### Task description
All lines below between the line with "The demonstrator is" and the line with "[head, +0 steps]", including both, must be copied exactly, and the pictures must be omitted.

(Recorded data)
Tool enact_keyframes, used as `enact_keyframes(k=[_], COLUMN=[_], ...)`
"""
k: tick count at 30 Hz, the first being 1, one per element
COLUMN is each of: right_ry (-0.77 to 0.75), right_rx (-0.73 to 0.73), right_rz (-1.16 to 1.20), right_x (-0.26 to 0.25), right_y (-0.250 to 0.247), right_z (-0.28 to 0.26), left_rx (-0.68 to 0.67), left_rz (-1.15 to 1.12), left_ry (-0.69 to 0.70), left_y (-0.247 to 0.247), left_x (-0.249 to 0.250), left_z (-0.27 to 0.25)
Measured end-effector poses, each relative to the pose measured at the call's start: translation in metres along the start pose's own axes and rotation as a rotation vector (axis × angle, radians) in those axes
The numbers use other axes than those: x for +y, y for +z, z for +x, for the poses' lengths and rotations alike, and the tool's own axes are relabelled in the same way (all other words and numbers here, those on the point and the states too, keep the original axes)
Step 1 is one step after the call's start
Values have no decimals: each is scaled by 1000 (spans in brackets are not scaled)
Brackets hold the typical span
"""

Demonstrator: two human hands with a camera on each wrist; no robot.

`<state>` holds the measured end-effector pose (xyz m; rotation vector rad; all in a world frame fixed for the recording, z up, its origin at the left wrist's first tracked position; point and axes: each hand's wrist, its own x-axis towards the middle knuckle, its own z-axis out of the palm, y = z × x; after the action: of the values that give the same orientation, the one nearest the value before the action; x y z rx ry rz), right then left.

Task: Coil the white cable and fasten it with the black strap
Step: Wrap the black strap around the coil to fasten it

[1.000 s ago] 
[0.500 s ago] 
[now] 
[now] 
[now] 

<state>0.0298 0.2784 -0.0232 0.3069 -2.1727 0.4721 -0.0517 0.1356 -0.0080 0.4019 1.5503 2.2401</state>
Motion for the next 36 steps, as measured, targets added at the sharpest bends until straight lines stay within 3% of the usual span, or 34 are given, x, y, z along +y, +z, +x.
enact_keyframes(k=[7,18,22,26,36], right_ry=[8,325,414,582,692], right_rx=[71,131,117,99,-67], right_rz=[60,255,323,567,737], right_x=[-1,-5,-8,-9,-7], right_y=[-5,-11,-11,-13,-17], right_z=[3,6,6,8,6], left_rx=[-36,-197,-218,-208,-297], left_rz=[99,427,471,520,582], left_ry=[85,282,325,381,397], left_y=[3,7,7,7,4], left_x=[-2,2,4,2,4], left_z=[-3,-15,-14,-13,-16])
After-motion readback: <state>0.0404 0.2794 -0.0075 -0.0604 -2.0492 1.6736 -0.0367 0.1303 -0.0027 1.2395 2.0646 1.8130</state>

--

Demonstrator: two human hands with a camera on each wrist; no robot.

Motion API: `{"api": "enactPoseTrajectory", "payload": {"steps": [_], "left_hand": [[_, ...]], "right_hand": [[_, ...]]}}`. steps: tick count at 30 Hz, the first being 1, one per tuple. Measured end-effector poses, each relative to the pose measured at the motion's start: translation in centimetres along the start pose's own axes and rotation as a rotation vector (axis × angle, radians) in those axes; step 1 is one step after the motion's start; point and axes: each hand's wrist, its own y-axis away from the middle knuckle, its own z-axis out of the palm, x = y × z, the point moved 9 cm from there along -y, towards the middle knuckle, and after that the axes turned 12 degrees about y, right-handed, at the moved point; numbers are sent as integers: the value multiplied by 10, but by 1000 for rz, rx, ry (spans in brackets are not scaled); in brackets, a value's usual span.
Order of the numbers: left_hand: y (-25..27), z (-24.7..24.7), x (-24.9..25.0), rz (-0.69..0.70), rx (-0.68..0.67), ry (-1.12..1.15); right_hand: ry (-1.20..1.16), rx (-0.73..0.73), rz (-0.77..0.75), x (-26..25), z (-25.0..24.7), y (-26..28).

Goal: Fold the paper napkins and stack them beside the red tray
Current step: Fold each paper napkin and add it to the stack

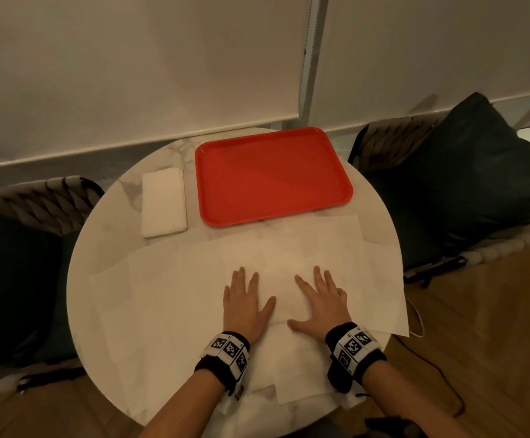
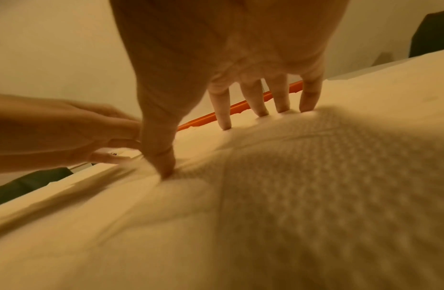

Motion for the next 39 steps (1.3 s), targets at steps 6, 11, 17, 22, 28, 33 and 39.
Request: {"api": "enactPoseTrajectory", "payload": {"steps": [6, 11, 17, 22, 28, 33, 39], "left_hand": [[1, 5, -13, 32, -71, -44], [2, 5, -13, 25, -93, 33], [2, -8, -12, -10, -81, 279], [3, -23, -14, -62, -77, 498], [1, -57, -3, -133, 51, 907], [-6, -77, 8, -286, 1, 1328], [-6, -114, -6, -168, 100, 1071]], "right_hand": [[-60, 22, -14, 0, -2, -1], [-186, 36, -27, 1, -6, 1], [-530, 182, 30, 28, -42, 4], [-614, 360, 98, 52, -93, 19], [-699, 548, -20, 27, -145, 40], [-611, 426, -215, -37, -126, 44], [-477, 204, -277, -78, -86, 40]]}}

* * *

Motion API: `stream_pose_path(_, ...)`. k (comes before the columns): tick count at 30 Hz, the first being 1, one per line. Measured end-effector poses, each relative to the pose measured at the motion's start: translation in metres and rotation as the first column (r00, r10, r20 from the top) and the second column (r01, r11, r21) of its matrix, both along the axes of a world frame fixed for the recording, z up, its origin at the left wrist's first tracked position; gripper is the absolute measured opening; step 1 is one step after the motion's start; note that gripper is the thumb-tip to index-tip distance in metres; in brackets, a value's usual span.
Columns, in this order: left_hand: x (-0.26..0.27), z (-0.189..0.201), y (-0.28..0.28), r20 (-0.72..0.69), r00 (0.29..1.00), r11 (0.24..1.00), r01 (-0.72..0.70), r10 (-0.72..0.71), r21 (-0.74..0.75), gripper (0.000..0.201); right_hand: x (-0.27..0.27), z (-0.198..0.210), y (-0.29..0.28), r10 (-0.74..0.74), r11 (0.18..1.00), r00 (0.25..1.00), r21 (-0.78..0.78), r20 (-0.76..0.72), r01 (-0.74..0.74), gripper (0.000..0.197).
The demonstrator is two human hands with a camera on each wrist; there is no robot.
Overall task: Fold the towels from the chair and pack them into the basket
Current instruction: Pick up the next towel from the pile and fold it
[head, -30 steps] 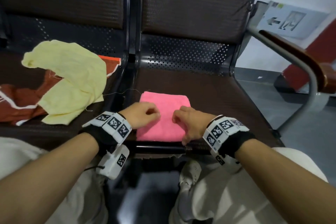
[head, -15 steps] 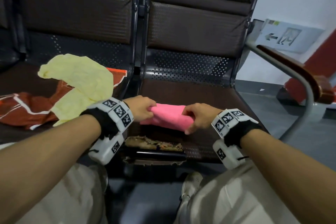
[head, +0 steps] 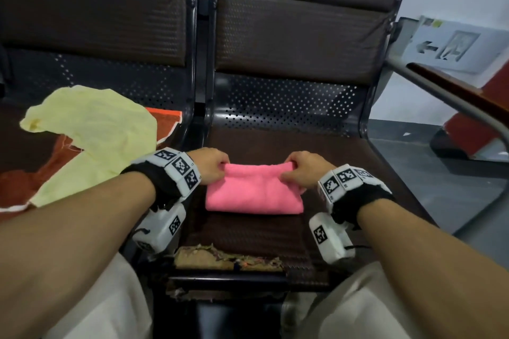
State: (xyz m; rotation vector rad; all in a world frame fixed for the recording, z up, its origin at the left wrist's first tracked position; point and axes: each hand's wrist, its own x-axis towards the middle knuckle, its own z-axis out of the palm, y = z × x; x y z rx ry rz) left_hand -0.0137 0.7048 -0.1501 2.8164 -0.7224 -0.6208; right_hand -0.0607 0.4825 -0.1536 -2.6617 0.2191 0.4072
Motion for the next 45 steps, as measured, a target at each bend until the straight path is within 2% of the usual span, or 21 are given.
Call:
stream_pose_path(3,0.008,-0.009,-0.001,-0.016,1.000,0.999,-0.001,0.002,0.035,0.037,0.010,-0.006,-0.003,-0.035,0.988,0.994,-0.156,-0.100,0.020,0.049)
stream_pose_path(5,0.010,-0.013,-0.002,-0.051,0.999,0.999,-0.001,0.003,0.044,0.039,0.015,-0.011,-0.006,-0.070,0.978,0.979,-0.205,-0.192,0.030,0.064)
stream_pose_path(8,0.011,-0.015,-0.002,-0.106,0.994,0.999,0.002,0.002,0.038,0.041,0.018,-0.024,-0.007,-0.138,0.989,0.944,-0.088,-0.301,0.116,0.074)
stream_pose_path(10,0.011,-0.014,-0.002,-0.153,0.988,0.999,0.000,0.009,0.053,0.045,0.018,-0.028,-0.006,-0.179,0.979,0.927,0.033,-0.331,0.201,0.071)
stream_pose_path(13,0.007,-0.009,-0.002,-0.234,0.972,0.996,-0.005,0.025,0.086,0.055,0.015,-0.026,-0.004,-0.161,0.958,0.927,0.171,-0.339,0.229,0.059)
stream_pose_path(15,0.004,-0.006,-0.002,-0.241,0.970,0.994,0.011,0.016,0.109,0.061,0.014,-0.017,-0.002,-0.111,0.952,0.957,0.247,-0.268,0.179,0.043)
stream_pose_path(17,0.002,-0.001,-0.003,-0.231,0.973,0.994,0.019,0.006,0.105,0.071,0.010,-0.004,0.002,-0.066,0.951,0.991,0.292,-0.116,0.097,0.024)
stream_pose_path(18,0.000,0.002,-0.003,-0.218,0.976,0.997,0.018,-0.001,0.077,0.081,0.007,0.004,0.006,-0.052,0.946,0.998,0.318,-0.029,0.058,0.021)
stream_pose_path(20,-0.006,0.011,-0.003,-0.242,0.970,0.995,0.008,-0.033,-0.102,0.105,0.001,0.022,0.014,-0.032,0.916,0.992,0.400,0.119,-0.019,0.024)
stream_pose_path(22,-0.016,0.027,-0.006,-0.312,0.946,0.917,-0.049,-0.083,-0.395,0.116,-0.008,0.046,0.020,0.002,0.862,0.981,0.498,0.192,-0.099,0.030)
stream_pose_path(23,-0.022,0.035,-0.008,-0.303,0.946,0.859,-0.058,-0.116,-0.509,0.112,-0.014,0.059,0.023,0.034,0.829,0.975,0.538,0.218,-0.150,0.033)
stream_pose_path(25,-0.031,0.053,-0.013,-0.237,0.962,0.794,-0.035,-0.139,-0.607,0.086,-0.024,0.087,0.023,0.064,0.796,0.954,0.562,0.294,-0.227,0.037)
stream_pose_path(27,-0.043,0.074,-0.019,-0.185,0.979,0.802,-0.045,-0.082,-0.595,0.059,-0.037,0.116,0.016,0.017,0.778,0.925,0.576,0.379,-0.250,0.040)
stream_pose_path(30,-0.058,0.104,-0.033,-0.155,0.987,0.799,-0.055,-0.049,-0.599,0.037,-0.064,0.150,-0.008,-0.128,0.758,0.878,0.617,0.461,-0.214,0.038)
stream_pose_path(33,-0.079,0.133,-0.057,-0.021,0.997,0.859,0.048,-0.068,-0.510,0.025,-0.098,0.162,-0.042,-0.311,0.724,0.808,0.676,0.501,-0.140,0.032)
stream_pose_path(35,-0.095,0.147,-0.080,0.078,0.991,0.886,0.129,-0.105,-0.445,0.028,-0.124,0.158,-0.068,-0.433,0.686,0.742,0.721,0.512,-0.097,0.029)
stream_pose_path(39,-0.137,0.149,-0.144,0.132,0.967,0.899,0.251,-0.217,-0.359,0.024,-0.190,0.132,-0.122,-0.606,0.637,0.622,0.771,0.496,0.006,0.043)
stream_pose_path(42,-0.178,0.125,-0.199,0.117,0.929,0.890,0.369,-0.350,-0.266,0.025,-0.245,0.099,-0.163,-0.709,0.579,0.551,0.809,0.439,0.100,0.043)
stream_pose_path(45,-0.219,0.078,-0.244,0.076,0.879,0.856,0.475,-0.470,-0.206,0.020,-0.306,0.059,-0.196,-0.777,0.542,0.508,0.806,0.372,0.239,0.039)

### Result below
The demonstrator is two human hands with a camera on each wrist; there is no robot.
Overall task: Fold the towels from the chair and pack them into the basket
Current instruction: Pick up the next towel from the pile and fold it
[head, -30 steps] 
[head, -15 steps] 
[head, +0 steps] 

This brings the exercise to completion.